Herbs (Hypotensive Properties): May enhance the hypotensive effect of Blood Pressure Lowering Agents. Monitor therapy

Hypotension-Associated Agents: Blood Pressure Lowering Agents may enhance the hypotensive effect of Hypotension-Associated Agents. Monitor therapy

Levodopa: Blood Pressure Lowering Agents may enhance the hypotensive effect of Levodopa. Monitor therapy

Methylphenidate: May enhance the adverse/toxic effect of Anti-Parkinson Agents (Dopamine Agonist). Monitor therapy

Metoclopramide: May diminish the therapeutic effect of Anti-Parkinson Agents (Dopamine Agonist). Monitor therapy

Molsidomine: May enhance the hypotensive effect of Blood Pressure Lowering Agents. Monitor therapy

Naftopidil: May enhance the hypotensive effect of Blood Pressure Lowering Agents. Monitor therapy

Nicergoline: May enhance the hypotensive effect of Blood Pressure Lowering Agents. Monitor therapy

Nicorandil: May enhance the hypotensive effect of Blood Pressure Lowering Agents. Monitor therapy

Nitroprusside: Blood Pressure Lowering Agents may enhance the hypotensive effect of Nitroprusside. Monitor therapy

Obinutuzumab: May enhance the hypotensive effect of Blood Pressure Lowering Agents. Management: Consider temporarily withholding blood pressure lowering medications beginning 12 hours prior to obinutuzumab infusion and continuing until 1 hour after the end of the infusion. Consider therapy modification

Pentoxifylline: May enhance the hypotensive effect of Blood Pressure Lowering Agents. Monitor therapy

Phosphodiesterase 5 Inhibitors: May enhance the hypotensive effect of Blood Pressure Lowering Agents. Monitor therapy

Prostacyclin Analogues: May enhance the hypotensive effect of Blood Pressure Lowering Agents. Monitor therapy

Quinagolide: May enhance the hypotensive effect of Blood Pressure Lowering Agents. Monitor therapy

Adverse Reactions

>10%:

Cardiovascular: Systolic hypotension (13% to 32%), peripheral edema (dose related; 3% to 14%)

Central nervous system: Drowsiness (dose related; 5% to 32%), orthostatic hypotension (8% to 29%), dizziness (5% to 23%), headache (10% to 21%), fatigue (6% to 18%), sleep disorder (disturbance in initiating/maintaining sleep; dose related; 2% to 14%), malaise (≤14%), hallucination (dose related; 3% to 13%), insomnia (7% to 11%)

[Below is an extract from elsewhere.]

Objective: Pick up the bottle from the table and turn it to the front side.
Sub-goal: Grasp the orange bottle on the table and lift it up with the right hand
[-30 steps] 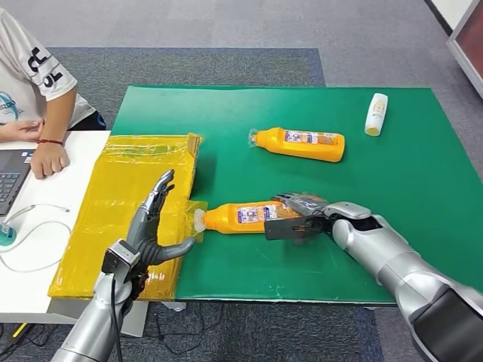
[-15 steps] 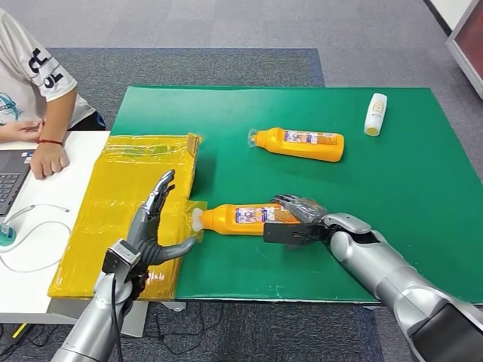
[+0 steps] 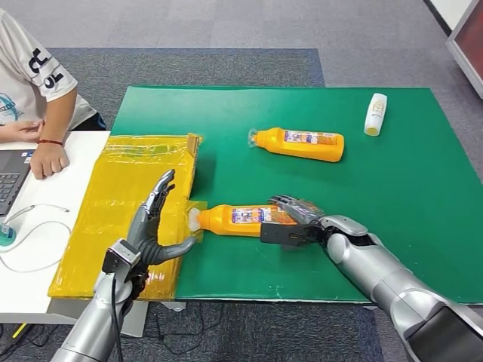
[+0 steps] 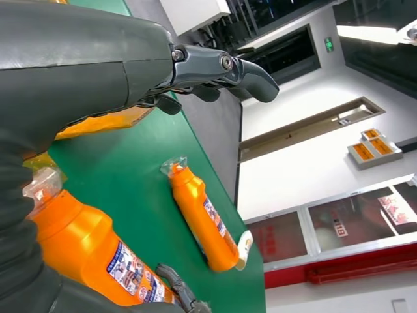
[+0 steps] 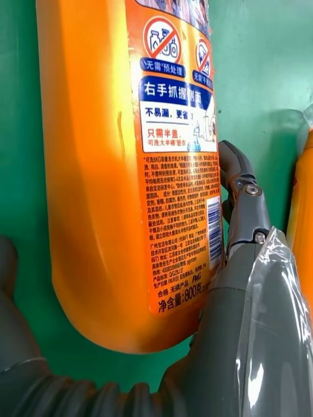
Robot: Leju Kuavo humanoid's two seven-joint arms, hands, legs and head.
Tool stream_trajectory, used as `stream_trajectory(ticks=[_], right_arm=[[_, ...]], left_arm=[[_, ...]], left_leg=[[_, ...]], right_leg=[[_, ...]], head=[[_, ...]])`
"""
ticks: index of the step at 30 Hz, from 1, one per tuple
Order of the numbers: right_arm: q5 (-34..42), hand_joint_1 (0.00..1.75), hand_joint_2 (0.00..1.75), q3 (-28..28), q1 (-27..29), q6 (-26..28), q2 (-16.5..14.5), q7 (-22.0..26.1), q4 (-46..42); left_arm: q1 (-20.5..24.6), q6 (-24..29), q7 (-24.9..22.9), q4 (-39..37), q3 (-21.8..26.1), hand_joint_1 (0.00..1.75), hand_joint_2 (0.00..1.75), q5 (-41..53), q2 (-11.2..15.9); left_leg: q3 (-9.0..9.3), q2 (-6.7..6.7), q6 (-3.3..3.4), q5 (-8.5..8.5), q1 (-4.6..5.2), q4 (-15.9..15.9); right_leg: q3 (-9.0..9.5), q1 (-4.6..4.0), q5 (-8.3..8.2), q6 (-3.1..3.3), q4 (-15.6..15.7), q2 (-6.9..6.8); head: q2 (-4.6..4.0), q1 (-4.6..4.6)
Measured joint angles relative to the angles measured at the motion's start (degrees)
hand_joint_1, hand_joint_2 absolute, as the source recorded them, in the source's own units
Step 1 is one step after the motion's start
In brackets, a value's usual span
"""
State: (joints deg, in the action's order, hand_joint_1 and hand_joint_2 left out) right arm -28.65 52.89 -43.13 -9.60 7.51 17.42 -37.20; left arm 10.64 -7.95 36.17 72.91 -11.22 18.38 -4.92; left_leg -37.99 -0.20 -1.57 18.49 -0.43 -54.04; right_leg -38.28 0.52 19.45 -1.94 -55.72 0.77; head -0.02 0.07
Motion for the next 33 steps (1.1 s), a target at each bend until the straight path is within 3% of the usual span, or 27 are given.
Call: stream_trajectory(ticks=[18,33], right_arm=[[-0.52,0.0,1.75,-0.42,-0.4,-0.24,-1.25,-1.2,-1.87],[-1.2,0.0,1.75,-4.17,-0.86,0.09,-2.07,-2.92,-6.95]], left_arm=[[-0.01,0.05,0.0,-0.02,0.01,0.0,1.75,0.09,0.0],[-0.69,0.26,0.0,-0.02,0.05,0.0,1.75,0.63,0.04]], left_leg=[[-0.01,0.0,0.0,0.0,0.0,0.0],[-0.03,-0.01,0.0,0.0,0.0,0.0]], right_leg=[[0.01,0.0,0.0,0.0,-0.01,-0.01],[0.0,0.0,0.01,-0.01,-0.01,-0.02]], head=[[0.0,0.01],[0.0,0.0]])
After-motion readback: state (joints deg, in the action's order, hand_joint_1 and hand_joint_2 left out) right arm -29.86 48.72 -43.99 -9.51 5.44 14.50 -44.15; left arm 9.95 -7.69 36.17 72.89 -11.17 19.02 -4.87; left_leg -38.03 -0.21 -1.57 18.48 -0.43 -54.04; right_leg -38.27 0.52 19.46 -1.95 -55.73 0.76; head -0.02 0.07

Dermatologic: Hyperhidrosis (dose related; 1% to 11%)

Endocrine & metabolic: Decreased serum glucose (1% to 15%)

Gastrointestinal: Nausea (dose related; 15% to 48%), vomiting (dose related; 2% to 20%)

Hematologic & oncologic: Decreased hematocrit (8% to 17%), decreased hemoglobin (8% to 15%)

Local: Application site reaction (dose related; 21% to 46%)

Neuromuscular & skeletal: Dyskinesia (dose related; 14% to 17%), weakness (≤14%), arthralgia (8% to 11%)

1% to 10%:

Cardiovascular: Increased diastolic blood pressure (4% to 8%), systolic hypertension (5%), hypertension (dose related; 1% to 5%), atrioventricular block (3%), abnormal T waves on ECG (≤3%), syncope

Central nervous system: Abnormal dreams (dose related; 1% to 7%), nightmares (dose related; 3% to 5%), depression (2% to 5%), paresthesia (dose related; 4%), vertigo (3% to 4%), equilibrium disturbance (2% to 3%), irritability (1% to 3%), sleep attacks (dose related; 1% to 2%)

Dermatologic: Pruritus (4% to 9%), erythema (dose related; 2% to 6%)

Endocrine & metabolic: Weight gain (2% to 9%), change in libido (4% to 6%), hot flash (3% to 4%), low serum ferritin (dose related; 2%), menstrual disorder (1% to 2%)

Gastrointestinal: Constipation (5% to 9%), anorexia (2% to 9%), xerostomia (dose related; 7%), diarrhea (5% to 7%), dyspepsia (dose related; 2% to 3%), viral gastroenteritis (1% to 2%)

Genitourinary: Change in WBC count (urine, ≤3%)

Hematologic & oncologic: Basal cell carcinoma (3%), leukocyturia (3%)

Infection: Herpes simplex infection (3%)

Neuromuscular & skeletal: Tremor (4%), muscle spasm (dose related; 3% to 4%)

Ophthalmic: Visual disturbance (3% to 5%)

Otic: Tinnitus (2% to 3%)

Renal: Increased blood urea nitrogen (3% to 11%)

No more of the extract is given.